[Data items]

—————

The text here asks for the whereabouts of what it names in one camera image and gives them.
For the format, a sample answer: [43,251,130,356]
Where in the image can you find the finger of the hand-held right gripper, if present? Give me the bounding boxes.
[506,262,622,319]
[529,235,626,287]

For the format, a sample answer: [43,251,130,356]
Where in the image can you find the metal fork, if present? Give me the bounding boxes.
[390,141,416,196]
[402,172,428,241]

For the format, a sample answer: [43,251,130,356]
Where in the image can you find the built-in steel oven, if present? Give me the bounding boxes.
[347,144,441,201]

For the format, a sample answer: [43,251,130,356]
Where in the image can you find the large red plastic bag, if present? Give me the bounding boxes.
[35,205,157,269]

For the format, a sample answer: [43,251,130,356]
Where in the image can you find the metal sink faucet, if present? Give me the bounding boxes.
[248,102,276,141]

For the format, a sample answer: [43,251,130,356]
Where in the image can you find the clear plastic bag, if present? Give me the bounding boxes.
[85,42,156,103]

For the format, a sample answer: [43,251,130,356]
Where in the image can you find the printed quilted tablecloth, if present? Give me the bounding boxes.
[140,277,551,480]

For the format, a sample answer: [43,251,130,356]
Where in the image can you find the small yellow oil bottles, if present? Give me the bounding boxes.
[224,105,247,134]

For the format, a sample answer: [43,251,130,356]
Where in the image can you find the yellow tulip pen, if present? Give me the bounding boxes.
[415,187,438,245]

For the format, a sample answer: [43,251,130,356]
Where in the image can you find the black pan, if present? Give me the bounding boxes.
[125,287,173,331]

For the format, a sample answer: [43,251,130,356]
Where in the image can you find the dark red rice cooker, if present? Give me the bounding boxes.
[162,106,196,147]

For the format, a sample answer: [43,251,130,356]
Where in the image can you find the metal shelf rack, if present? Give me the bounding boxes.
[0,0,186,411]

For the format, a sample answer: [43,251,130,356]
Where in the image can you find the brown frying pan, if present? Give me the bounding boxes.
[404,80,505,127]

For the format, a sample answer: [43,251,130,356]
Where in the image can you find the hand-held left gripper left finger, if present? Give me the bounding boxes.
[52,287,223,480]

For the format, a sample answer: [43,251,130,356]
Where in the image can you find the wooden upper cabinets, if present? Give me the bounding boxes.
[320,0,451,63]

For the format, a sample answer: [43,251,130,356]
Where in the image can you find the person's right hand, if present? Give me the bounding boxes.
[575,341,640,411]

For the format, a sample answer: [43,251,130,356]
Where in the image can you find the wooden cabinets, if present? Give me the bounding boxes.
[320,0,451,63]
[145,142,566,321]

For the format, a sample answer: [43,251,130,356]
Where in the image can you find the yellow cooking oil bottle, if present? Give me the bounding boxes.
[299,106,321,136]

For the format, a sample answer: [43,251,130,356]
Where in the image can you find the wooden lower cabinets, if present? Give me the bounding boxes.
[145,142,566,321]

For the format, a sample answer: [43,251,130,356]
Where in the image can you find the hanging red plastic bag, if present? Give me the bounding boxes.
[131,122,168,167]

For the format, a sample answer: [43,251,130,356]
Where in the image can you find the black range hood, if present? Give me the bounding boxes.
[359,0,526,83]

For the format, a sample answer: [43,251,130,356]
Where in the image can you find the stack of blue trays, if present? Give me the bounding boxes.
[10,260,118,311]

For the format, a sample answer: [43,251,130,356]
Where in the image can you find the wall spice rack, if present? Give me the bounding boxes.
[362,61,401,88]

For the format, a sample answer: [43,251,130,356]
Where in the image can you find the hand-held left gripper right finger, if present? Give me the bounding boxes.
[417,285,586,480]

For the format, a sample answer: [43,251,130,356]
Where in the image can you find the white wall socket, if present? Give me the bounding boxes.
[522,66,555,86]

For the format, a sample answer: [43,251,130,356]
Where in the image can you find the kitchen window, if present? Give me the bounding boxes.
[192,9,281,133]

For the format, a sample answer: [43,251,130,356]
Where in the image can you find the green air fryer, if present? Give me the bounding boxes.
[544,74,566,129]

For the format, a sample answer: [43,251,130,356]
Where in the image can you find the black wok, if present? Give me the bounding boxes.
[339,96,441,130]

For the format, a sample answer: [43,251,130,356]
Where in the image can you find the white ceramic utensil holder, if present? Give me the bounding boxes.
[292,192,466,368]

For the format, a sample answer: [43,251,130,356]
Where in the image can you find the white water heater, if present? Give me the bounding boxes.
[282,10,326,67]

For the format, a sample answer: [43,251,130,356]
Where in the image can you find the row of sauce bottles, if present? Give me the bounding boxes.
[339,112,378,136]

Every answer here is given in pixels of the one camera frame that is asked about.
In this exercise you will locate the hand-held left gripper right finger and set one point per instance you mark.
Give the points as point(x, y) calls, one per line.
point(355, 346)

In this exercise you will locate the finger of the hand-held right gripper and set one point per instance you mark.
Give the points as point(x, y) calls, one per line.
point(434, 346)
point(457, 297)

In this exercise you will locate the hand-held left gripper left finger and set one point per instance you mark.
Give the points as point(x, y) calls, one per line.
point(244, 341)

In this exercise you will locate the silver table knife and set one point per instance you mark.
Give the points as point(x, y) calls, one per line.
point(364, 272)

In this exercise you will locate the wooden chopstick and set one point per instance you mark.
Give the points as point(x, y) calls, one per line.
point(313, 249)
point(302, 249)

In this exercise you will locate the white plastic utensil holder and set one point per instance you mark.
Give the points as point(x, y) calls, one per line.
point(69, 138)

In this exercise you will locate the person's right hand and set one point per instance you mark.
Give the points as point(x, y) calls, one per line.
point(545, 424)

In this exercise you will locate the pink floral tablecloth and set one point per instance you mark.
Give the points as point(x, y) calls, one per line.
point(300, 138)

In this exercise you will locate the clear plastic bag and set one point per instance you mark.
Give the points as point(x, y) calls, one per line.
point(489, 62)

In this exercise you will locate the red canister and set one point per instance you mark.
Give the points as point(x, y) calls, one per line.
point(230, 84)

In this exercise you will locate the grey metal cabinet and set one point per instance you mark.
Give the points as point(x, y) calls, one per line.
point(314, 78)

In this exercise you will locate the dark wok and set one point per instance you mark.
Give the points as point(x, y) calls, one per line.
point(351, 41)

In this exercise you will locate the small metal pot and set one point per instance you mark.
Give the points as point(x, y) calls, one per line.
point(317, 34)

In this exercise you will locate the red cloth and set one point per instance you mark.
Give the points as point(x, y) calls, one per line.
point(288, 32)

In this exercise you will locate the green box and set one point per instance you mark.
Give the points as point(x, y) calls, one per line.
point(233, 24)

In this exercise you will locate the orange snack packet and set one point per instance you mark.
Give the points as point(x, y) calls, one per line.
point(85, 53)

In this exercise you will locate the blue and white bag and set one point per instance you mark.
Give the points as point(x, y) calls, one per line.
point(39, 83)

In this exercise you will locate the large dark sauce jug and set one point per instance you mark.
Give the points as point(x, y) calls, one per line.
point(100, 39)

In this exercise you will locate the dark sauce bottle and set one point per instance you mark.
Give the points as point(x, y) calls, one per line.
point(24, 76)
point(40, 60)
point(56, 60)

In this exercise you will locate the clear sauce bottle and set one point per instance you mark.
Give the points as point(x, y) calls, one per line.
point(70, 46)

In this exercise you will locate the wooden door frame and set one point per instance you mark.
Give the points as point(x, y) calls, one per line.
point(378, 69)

—————

ACTIVITY
What this exercise asks for is the data above, retyped exactly.

RESPONSE AREA
The text here asks for the whereabouts of what it names in one camera image and gives them.
For the format, a sample answer: [43,251,130,356]
Where in the image can you find the finger of the hand-held right gripper, if present? Give me the bounding boxes.
[506,262,622,319]
[529,235,626,287]

For the format, a sample answer: [43,251,130,356]
Where in the image can you find the metal fork, if present? Give me the bounding boxes.
[390,141,416,196]
[402,172,428,241]

For the format, a sample answer: [43,251,130,356]
Where in the image can you find the built-in steel oven, if present? Give me the bounding boxes.
[347,144,441,201]

For the format, a sample answer: [43,251,130,356]
Where in the image can you find the large red plastic bag, if present? Give me the bounding boxes.
[35,205,157,269]

For the format, a sample answer: [43,251,130,356]
Where in the image can you find the metal sink faucet, if present? Give me the bounding boxes.
[248,102,276,141]

For the format, a sample answer: [43,251,130,356]
Where in the image can you find the clear plastic bag, if present? Give me the bounding boxes.
[85,42,156,103]

For the format, a sample answer: [43,251,130,356]
Where in the image can you find the printed quilted tablecloth, if present? Give me the bounding boxes.
[140,277,551,480]

For the format, a sample answer: [43,251,130,356]
Where in the image can you find the small yellow oil bottles, if present? Give me the bounding boxes.
[224,105,247,134]

For the format, a sample answer: [43,251,130,356]
Where in the image can you find the yellow tulip pen, if present? Give me the bounding boxes.
[415,187,438,245]

For the format, a sample answer: [43,251,130,356]
Where in the image can you find the black pan, if present? Give me the bounding boxes.
[125,287,173,331]

For the format, a sample answer: [43,251,130,356]
Where in the image can you find the dark red rice cooker, if present? Give me the bounding boxes.
[162,106,196,147]

For the format, a sample answer: [43,251,130,356]
Where in the image can you find the metal shelf rack, if present? Give me the bounding boxes.
[0,0,186,411]

For the format, a sample answer: [43,251,130,356]
Where in the image can you find the brown frying pan, if present? Give me the bounding boxes.
[404,80,505,127]

For the format, a sample answer: [43,251,130,356]
Where in the image can you find the hand-held left gripper left finger, if present? Give me the bounding boxes.
[52,287,223,480]

For the format, a sample answer: [43,251,130,356]
Where in the image can you find the wooden upper cabinets, if present? Give me the bounding boxes.
[320,0,451,63]

For the format, a sample answer: [43,251,130,356]
Where in the image can you find the person's right hand, if present? Give me the bounding boxes.
[575,341,640,411]

For the format, a sample answer: [43,251,130,356]
Where in the image can you find the wooden cabinets, if present? Give me the bounding boxes.
[320,0,451,63]
[145,142,566,321]

For the format, a sample answer: [43,251,130,356]
Where in the image can you find the yellow cooking oil bottle, if present? Give me the bounding boxes.
[299,106,321,136]

For the format, a sample answer: [43,251,130,356]
Where in the image can you find the wooden lower cabinets, if present? Give me the bounding boxes.
[145,142,566,321]

For the format, a sample answer: [43,251,130,356]
Where in the image can you find the hanging red plastic bag, if present? Give me the bounding boxes.
[131,122,168,167]

For the format, a sample answer: [43,251,130,356]
Where in the image can you find the black range hood, if present? Give me the bounding boxes.
[359,0,526,83]

For the format, a sample answer: [43,251,130,356]
Where in the image can you find the stack of blue trays, if present? Give me the bounding boxes.
[10,260,118,311]

For the format, a sample answer: [43,251,130,356]
Where in the image can you find the wall spice rack, if present? Give me the bounding boxes.
[362,61,401,88]

For the format, a sample answer: [43,251,130,356]
Where in the image can you find the hand-held left gripper right finger, if present? Give me the bounding boxes.
[417,285,586,480]

For the format, a sample answer: [43,251,130,356]
Where in the image can you find the white wall socket, if present? Give me the bounding boxes.
[522,66,555,86]

For the format, a sample answer: [43,251,130,356]
Where in the image can you find the kitchen window, if present? Give me the bounding boxes.
[192,9,281,133]

For the format, a sample answer: [43,251,130,356]
Where in the image can you find the green air fryer, if present? Give me the bounding boxes.
[544,74,566,129]

For the format, a sample answer: [43,251,130,356]
Where in the image can you find the black wok, if present? Give me the bounding boxes.
[339,96,441,130]

For the format, a sample answer: [43,251,130,356]
Where in the image can you find the white ceramic utensil holder, if present? Give me the bounding boxes.
[292,192,466,368]

For the format, a sample answer: [43,251,130,356]
Where in the image can you find the white water heater, if present? Give me the bounding boxes.
[282,10,326,67]

For the format, a sample answer: [43,251,130,356]
Where in the image can you find the row of sauce bottles, if present? Give me the bounding boxes.
[339,112,378,136]

Every answer here is given in pixels of the one camera frame that is asked about.
In this exercise you will locate the hand-held left gripper right finger and set one point per instance you mark.
Give the points as point(x, y) calls, one per line.
point(355, 346)

In this exercise you will locate the finger of the hand-held right gripper and set one point per instance you mark.
Give the points as point(x, y) calls, one per line.
point(434, 346)
point(457, 297)

In this exercise you will locate the hand-held left gripper left finger and set one point per instance you mark.
Give the points as point(x, y) calls, one per line.
point(244, 341)

In this exercise you will locate the silver table knife and set one point per instance you mark.
Give the points as point(x, y) calls, one per line.
point(364, 272)

In this exercise you will locate the wooden chopstick and set one point per instance you mark.
Give the points as point(x, y) calls, one per line.
point(313, 249)
point(302, 249)

In this exercise you will locate the white plastic utensil holder and set one point per instance you mark.
Give the points as point(x, y) calls, one per line.
point(69, 138)

In this exercise you will locate the person's right hand and set one point per instance you mark.
Give the points as point(x, y) calls, one per line.
point(545, 424)

In this exercise you will locate the pink floral tablecloth and set one point per instance you mark.
Give the points as point(x, y) calls, one per line.
point(300, 138)

In this exercise you will locate the clear plastic bag and set one point per instance you mark.
Give the points as point(x, y) calls, one per line.
point(489, 62)

In this exercise you will locate the red canister and set one point per instance you mark.
Give the points as point(x, y) calls, one per line.
point(230, 84)

In this exercise you will locate the grey metal cabinet and set one point per instance you mark.
Give the points as point(x, y) calls, one per line.
point(314, 78)

In this exercise you will locate the dark wok and set one point per instance you mark.
Give the points as point(x, y) calls, one per line.
point(351, 41)

In this exercise you will locate the small metal pot and set one point per instance you mark.
Give the points as point(x, y) calls, one per line.
point(317, 34)

In this exercise you will locate the red cloth and set one point per instance you mark.
Give the points as point(x, y) calls, one per line.
point(288, 32)

In this exercise you will locate the green box and set one point per instance you mark.
Give the points as point(x, y) calls, one per line.
point(233, 24)

In this exercise you will locate the orange snack packet and set one point per instance you mark.
Give the points as point(x, y) calls, one per line.
point(85, 53)

In this exercise you will locate the blue and white bag and set one point per instance you mark.
Give the points as point(x, y) calls, one per line.
point(39, 83)

In this exercise you will locate the large dark sauce jug and set one point per instance you mark.
Give the points as point(x, y) calls, one per line.
point(100, 39)

In this exercise you will locate the dark sauce bottle and set one point per instance you mark.
Give the points as point(x, y) calls, one per line.
point(24, 76)
point(40, 60)
point(56, 60)

In this exercise you will locate the clear sauce bottle and set one point per instance you mark.
Give the points as point(x, y) calls, one per line.
point(70, 46)

In this exercise you will locate the wooden door frame and set one point per instance you mark.
Give the points as point(x, y) calls, one per line.
point(378, 69)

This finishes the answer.